• [Problem statement]: Whenever the string "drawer" appears in a line below, please copy the line out.

• [Source material]:
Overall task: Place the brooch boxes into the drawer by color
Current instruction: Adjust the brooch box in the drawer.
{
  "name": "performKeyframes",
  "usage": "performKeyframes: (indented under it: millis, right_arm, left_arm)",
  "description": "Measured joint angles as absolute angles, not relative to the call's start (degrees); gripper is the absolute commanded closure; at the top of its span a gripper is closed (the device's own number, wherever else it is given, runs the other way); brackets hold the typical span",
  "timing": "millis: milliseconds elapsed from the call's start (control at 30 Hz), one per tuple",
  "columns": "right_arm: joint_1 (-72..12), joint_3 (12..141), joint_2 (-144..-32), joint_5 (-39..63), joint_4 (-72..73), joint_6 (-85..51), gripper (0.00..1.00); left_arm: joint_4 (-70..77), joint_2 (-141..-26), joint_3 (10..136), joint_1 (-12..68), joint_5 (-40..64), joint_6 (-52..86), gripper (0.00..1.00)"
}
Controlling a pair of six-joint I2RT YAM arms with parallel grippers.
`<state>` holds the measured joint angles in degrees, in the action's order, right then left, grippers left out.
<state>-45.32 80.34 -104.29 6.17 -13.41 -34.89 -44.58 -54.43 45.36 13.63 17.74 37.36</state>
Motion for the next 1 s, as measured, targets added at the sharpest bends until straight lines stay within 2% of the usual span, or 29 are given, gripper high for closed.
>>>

• [Answer section]:
Overall task: Place the brooch boxes into the drawer by color
Current instruction: Adjust the brooch box in the drawer.

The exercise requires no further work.